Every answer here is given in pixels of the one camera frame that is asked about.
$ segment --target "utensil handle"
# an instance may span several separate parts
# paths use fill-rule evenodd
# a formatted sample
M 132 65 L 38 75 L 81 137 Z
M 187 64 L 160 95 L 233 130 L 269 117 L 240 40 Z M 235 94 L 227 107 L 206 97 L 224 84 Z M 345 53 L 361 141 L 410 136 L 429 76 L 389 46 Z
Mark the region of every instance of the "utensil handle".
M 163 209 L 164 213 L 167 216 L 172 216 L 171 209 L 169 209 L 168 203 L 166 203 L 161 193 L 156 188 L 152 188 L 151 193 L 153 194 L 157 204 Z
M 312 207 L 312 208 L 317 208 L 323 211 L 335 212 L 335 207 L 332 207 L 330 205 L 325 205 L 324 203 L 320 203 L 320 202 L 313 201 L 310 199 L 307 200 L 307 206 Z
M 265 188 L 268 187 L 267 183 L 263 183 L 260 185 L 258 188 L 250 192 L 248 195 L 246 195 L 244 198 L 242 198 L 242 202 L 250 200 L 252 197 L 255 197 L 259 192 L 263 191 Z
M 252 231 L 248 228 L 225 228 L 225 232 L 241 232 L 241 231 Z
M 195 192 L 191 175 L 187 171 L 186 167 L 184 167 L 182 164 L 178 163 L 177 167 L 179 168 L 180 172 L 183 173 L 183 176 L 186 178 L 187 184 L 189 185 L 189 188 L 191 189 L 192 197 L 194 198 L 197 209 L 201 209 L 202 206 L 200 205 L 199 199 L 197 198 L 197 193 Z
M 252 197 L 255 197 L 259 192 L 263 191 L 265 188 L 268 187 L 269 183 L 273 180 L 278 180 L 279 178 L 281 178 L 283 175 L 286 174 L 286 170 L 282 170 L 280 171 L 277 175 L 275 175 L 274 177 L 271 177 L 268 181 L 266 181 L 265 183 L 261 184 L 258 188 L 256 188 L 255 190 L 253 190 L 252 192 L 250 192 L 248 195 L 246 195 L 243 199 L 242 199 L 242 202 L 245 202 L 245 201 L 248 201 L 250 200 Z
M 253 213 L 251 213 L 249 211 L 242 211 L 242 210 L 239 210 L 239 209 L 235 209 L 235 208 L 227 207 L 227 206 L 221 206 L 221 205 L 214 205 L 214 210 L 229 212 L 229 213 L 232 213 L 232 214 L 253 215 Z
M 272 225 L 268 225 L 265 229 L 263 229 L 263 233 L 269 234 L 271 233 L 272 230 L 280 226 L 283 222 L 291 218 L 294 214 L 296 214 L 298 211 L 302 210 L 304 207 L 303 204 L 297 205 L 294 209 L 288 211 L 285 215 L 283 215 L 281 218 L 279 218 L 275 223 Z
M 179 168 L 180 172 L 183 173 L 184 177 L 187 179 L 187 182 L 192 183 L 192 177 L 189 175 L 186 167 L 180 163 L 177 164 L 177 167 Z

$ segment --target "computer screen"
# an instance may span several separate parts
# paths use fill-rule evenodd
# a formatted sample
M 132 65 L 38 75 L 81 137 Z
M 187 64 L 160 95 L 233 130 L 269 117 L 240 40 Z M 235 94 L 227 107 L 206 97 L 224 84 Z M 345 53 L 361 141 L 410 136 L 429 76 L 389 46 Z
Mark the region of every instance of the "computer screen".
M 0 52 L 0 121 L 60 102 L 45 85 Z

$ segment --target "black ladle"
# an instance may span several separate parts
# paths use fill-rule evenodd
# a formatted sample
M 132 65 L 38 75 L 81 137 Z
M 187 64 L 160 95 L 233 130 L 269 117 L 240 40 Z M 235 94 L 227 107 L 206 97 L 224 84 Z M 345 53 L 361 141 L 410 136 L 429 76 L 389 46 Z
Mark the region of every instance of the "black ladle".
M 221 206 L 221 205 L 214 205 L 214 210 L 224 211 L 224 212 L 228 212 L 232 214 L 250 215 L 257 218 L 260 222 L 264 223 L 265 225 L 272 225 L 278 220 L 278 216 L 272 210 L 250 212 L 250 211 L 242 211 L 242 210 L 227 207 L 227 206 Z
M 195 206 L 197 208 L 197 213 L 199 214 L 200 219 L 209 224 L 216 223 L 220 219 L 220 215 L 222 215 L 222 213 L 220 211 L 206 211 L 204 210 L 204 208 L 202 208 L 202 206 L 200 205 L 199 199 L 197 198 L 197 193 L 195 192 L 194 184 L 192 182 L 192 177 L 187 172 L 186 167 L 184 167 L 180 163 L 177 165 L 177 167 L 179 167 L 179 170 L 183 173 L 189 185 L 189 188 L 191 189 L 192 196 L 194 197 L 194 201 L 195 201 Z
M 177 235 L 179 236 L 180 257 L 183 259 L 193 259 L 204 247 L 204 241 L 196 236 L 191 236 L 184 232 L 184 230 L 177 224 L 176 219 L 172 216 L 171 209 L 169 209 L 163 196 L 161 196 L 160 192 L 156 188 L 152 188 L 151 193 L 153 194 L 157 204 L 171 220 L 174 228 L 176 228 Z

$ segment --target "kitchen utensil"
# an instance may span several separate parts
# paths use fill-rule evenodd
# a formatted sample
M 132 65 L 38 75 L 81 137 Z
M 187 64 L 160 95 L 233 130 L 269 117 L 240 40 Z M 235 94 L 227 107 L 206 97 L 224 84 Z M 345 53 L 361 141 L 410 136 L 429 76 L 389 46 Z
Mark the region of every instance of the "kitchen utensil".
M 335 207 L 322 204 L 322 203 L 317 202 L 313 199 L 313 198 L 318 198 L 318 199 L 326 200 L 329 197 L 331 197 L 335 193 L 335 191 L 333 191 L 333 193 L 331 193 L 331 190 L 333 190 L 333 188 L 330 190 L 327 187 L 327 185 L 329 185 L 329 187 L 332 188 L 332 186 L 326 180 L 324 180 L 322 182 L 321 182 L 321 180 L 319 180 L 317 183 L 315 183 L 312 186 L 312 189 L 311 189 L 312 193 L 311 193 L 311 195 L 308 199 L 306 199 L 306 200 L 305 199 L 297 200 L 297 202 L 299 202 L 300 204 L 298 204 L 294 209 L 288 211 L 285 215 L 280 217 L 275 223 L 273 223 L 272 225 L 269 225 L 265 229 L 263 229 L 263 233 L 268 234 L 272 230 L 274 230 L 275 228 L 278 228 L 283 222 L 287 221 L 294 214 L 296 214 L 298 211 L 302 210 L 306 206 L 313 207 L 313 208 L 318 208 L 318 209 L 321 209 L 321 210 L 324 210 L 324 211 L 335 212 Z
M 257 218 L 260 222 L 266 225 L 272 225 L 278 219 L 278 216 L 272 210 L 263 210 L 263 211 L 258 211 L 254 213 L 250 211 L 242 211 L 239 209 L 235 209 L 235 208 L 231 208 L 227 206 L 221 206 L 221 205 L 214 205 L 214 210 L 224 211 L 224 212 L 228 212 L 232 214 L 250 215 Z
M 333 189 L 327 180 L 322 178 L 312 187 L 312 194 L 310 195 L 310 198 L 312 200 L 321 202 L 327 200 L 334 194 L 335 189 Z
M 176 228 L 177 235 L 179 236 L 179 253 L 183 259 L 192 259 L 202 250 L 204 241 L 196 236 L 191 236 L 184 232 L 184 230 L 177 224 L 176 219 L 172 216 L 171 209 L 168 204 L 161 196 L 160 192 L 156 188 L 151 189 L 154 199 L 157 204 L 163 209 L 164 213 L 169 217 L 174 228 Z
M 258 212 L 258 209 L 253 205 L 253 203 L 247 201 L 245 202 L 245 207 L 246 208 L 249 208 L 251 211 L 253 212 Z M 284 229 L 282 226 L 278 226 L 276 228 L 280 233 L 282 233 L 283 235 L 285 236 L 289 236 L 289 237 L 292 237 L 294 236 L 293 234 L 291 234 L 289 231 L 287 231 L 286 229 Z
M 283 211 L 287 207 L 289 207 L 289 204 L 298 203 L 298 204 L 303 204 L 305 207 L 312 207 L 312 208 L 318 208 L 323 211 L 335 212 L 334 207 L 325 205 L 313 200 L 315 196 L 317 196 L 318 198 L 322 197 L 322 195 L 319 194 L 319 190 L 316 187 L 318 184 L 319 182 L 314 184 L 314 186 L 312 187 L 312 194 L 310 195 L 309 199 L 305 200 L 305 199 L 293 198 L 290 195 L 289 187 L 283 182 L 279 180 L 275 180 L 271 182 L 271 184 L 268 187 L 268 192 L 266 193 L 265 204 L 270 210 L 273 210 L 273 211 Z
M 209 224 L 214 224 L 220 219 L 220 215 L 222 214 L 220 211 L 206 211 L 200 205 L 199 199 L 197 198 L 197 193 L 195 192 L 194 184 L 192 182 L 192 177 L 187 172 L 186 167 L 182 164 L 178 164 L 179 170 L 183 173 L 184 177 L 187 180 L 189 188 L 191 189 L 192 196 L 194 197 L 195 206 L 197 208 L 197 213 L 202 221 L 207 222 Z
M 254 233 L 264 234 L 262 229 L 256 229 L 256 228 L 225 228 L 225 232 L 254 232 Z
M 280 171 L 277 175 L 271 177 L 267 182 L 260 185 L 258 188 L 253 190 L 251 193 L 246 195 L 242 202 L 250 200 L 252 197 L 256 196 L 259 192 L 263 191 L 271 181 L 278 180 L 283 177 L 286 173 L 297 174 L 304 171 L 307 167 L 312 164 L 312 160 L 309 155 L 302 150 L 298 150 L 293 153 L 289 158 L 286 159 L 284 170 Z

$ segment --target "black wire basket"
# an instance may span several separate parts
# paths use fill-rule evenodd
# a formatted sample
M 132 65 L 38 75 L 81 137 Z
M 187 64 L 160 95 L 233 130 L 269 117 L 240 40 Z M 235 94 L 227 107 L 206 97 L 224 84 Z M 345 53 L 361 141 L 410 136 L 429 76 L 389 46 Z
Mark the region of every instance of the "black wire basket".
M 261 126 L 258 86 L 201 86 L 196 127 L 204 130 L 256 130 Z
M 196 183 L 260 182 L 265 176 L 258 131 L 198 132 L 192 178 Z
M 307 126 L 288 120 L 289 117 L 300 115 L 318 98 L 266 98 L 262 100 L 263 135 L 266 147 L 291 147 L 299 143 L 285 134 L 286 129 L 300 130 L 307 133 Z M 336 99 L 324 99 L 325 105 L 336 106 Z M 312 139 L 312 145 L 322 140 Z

● ● ● ● ●

A single figure is the whole answer: the number of lines in the material above that contain "target".

5